Bivariate statistical analysis can take many forms depending on the types of variables involved:
- Two continuous variables: Use correlation to measure the strength and direction of a relationship. Or, if one variable explains the other, you can use simple linear regression to model how the dependent variable changes in response to the independent variable. Learn about independent and dependent variables.

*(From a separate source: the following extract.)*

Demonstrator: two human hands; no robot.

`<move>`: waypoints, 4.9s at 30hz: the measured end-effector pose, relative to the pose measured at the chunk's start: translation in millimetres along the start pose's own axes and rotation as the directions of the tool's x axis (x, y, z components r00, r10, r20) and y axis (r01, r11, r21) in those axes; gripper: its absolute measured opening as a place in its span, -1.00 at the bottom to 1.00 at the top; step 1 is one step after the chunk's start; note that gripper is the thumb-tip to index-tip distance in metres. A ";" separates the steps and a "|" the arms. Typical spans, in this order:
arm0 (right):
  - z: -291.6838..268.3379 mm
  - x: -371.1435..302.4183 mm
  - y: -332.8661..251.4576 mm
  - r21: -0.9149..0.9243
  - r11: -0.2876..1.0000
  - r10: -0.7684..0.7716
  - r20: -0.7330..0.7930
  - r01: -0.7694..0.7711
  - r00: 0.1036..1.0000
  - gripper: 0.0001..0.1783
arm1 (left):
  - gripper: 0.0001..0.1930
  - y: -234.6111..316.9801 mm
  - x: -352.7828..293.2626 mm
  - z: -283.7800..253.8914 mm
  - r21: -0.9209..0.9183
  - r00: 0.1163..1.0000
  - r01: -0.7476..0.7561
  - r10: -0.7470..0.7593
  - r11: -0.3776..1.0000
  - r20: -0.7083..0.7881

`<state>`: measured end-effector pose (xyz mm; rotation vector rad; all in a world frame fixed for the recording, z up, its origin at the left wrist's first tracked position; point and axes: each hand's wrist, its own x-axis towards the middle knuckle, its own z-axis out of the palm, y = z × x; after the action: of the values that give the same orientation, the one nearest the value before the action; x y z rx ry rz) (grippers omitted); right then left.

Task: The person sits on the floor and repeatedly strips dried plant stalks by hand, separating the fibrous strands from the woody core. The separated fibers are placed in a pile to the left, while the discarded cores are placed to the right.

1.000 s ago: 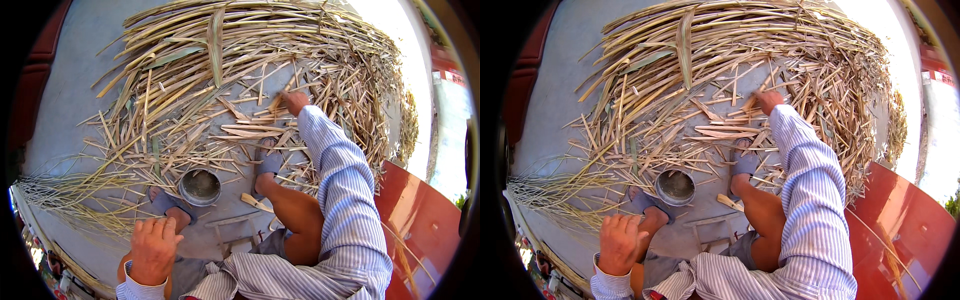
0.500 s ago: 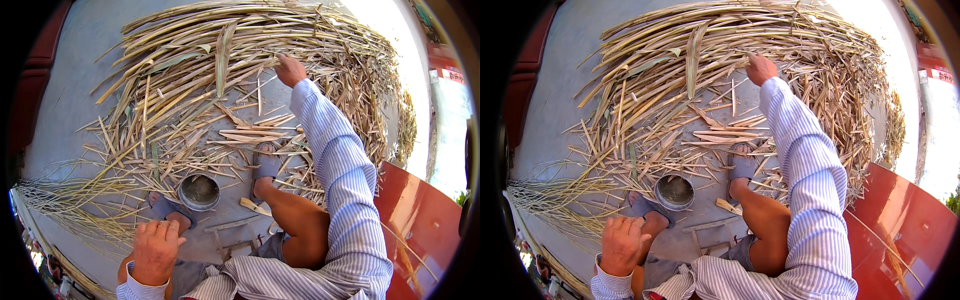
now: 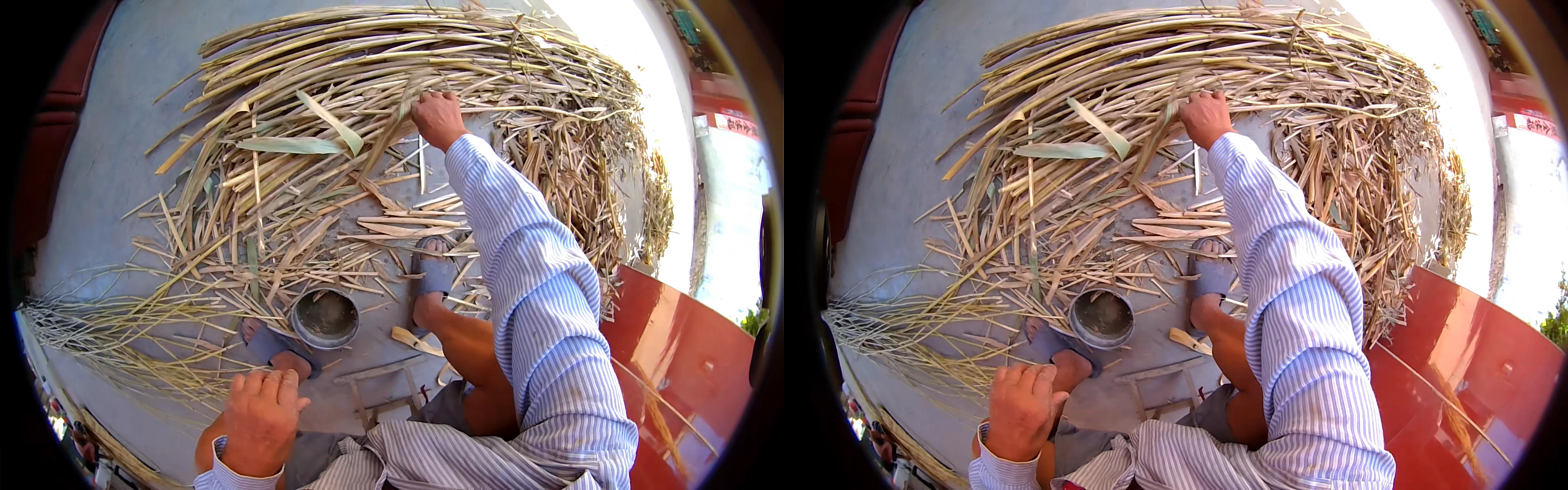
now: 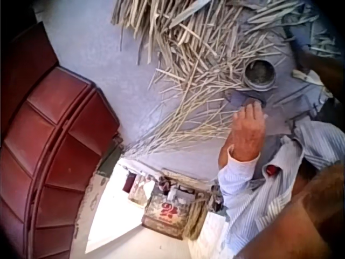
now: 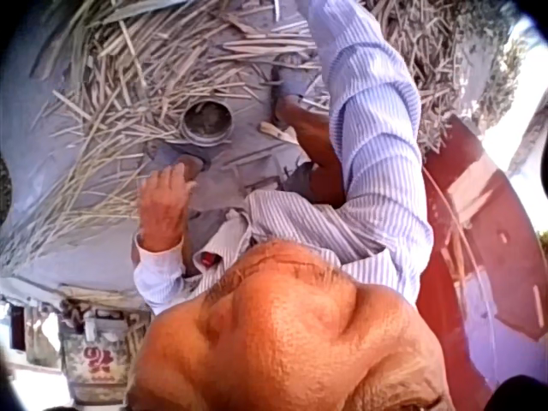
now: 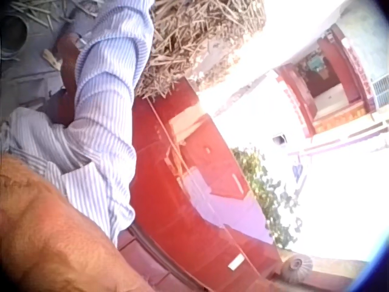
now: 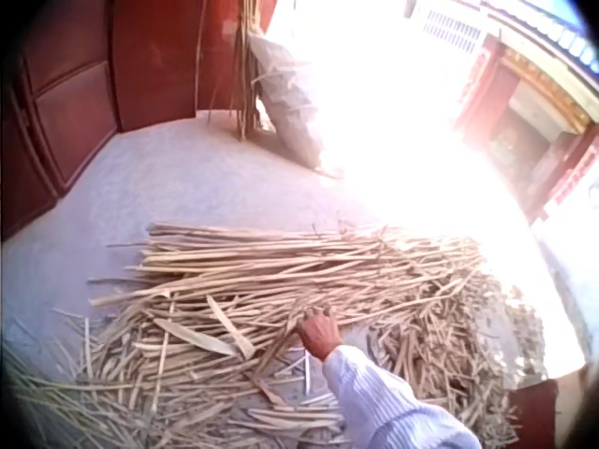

- One numerical and one categorical variable: Compare group means or distributions by performing tests like the t-test or ANOVA.
- Two categorical variables: Use a contingency table or chi-square test to examine the association between categories.
Note: The appropriate regression analysis depends on the data types. To learn more, read my article Choosing the Correct Type of Regression Analysis.
Common Graphical Methods for Bivariate Data
Visualizations can help reveal bivariate trends, associations, or group differences visually.
Scatter plots are ideal for two continuous variables, especially when exploring correlation or fitting a regression line.
Box plots allow for bivariate comparisons of a numerical variable across categories.
Mosaic plots or stacked bar charts help visualize bivariate relationships between two categorical variables.
Bivariate analysis is a key step in data exploration and model building. It helps identify whether a meaningful relationship exists and guides further statistical testing or predictive modeling.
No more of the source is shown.